According to the GSMA report, closing Africa’s AI language gap extends far beyond cultural inclusion.

The organization estimates that widespread AI adoption across local languages could dramatically expand access to digital services for hundreds of millions of currently underserved users.

GSMA projects that mobile technology’s contribution to Africa’s economy could rise from approximately $240 billion in 2025 to around $290 billion by 2030, with AI expected to play a significant role in driving that growth.

Africa’s Mobile Economy Growth Forecast

Year Mobile Economy Contribution
2025 $240 billion
2030 (Projected) $290 billion

New AI Infrastructure Is Emerging Across Africa

The report also highlights growing investment in AI infrastructure throughout the continent.

Cassava Technologies recently launched an AI factory in South Africa, providing GPU computing resources and AI services to developers, businesses, and telecom operators across Africa.

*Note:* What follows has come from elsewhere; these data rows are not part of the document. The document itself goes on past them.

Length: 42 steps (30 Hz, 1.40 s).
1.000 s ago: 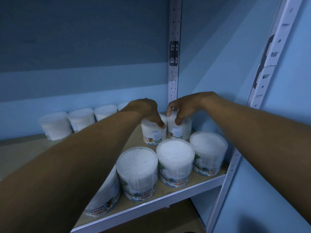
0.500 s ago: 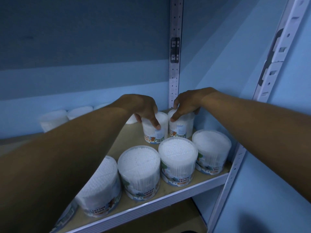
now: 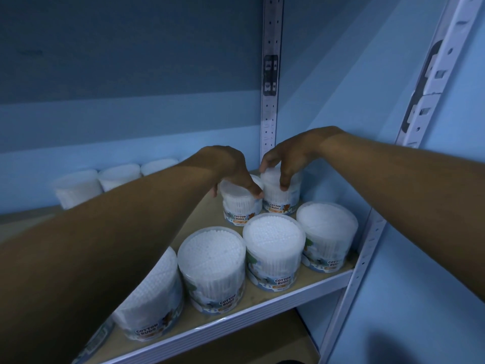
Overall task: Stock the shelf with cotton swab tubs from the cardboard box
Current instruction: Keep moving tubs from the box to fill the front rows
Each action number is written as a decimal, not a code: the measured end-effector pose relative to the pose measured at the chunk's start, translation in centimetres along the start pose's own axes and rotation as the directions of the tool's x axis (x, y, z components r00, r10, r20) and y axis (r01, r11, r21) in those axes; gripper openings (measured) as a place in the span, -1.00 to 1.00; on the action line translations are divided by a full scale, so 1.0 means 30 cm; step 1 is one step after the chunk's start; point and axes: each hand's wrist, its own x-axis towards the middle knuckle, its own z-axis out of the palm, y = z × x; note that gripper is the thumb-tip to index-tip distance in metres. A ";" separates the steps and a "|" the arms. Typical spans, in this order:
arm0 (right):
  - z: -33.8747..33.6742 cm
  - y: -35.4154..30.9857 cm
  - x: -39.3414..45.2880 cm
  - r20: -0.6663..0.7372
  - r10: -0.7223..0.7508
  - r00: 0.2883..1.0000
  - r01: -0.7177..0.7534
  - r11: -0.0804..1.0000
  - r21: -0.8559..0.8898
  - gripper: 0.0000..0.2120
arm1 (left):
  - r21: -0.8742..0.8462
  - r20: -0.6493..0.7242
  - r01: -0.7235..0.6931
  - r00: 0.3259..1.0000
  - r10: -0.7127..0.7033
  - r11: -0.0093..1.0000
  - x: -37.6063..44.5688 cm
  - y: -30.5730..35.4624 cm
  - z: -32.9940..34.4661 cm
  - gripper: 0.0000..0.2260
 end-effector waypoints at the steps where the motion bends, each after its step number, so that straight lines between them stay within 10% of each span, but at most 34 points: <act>1: 0.000 0.002 0.002 -0.014 0.008 1.000 -0.008 1.000 0.007 -0.39 | -0.017 0.022 0.003 1.000 -0.003 1.000 0.003 0.000 0.001 -0.18; 42: 0.035 0.026 -0.006 -0.024 0.039 0.999 -0.038 0.998 0.040 -0.23 | -0.124 0.025 -0.020 0.999 0.024 0.992 -0.003 0.016 0.033 -0.22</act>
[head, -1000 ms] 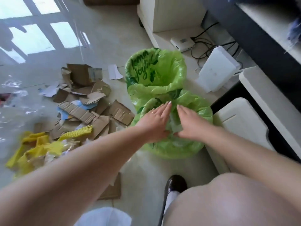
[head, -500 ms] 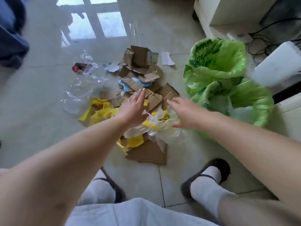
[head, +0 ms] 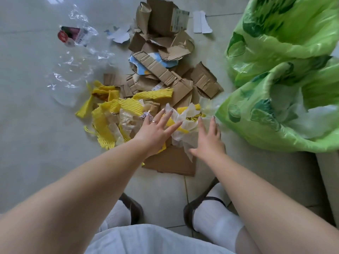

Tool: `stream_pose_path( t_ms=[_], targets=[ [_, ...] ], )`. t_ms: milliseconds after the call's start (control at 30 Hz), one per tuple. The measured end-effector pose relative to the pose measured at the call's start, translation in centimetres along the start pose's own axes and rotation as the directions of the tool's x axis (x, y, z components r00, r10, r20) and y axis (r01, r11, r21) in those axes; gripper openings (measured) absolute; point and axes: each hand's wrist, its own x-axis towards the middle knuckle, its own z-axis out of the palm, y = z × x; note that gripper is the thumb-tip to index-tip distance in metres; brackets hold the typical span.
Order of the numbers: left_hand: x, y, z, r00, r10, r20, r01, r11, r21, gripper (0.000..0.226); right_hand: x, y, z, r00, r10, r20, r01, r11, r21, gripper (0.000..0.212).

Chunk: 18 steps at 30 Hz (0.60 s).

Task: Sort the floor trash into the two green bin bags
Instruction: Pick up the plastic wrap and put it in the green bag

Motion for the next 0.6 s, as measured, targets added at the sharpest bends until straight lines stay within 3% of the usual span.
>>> stream_pose_path(
  t_ms=[300,367,500,600],
  targets=[
    [3.9,-1.3,1.4,0.995,0.055,-0.078,-0.062,0.994,-0.093,0.063,4.2,-0.3,3.0,1.0,0.027,0.002,-0.027,0.998,0.061,0.098],
    [4.2,-1.6,1.1,0.996,0.027,-0.089,-0.04,0.987,-0.153,0.059,4.7,-0.2,3.1,0.998,0.036,-0.042,-0.033,0.996,0.082,0.085],
    [4.4,-2.0,0.7,0.992,-0.04,-0.122,0.01,0.972,-0.235,0.061,5.3,0.5,2.2,0.989,0.05,-0.139,-0.031,0.991,0.132,0.041],
    [3.8,-1.9,0.1,0.983,-0.09,-0.157,0.044,0.96,-0.278,0.06,4.8,1.1,1.0,0.988,0.043,-0.15,-0.02,0.988,0.155,0.023]
  ],
)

The company is also deploying AI-powered network management systems built using Nvidia Blueprints, enabling operators to automate and optimize telecommunications infrastructure across regions with diverse equipment and inconsistent power supplies.

African Universities Are Helping Build Critical AI Datasets

One of the biggest obstacles to African AI development has been the lack of quality training data.

To address this challenge, Google’s WAXAL project, launched in February 2026 after three years of research, has created one of Africa’s largest open speech datasets.

The initiative involved collaboration with several leading African universities, including:

  • Makerere University
  • University of Ghana
  • Addis Ababa University

The dataset contains speech samples from 27 Sub-Saharan African languages spoken by more than 100 million people, creating valuable resources for speech recognition and voice AI systems.

Key Statistics From Google’s WAXAL Project

Metric Figure
Development period 3 years
African languages covered 27
Speakers represented Over 100 million
Primary use Voice AI and speech recognition

MTN and Other Operators Are Investing Directly in AI Startups

Africa’s telecom companies are increasingly moving beyond simply consuming AI services and are now investing directly in the infrastructure powering them.

In April 2026, MTN Group participated in a $45 million funding round for ODC, an AI telecom startup developing network technologies specifically designed for Africa’s unique telecommunications environment.

The investment signals a strategic shift, with operators seeking greater control over the technologies expected to shape network performance, operating costs, and AI deployment over the next decade.

Multiple Global Players Are Joining Africa’s AI Language Race

The GSMA-led initiative is part of a broader movement to expand AI capabilities across African languages.

Several major projects are already underway:

Organization Initiative
Orange Partnership with OpenAI and Meta to develop African language AI models
Google Investment in AI tools supporting more than 40 African languages
Gates Foundation $5 million funding for Masakhane’s African language AI research
GSMA and Zindi African Trust & Safety LLM Challenge

Notably, Orange began collaborating with OpenAI and Meta in 2024 to develop AI systems for languages including Wolof, Pulaar, and eventually Swahili.

Meanwhile, the Masakhane research collective received a $5 million grant from the Gates Foundation to accelerate African language model development.

Africa’s AI Future May Depend on Its Languages

As artificial intelligence becomes increasingly embedded in everyday life, language accessibility is emerging as one of the continent’s biggest technological and economic opportunities.

The GSMA’s latest findings suggest that Africa’s leading telecom operators are no longer waiting for global technology companies to solve the problem. Instead, they are investing directly in building an AI ecosystem designed specifically for African users, African languages, and African markets.

If successful, the initiative could reshape not only how Africans interact with artificial intelligence, but also how the continent participates in the next generation of the global digital economy.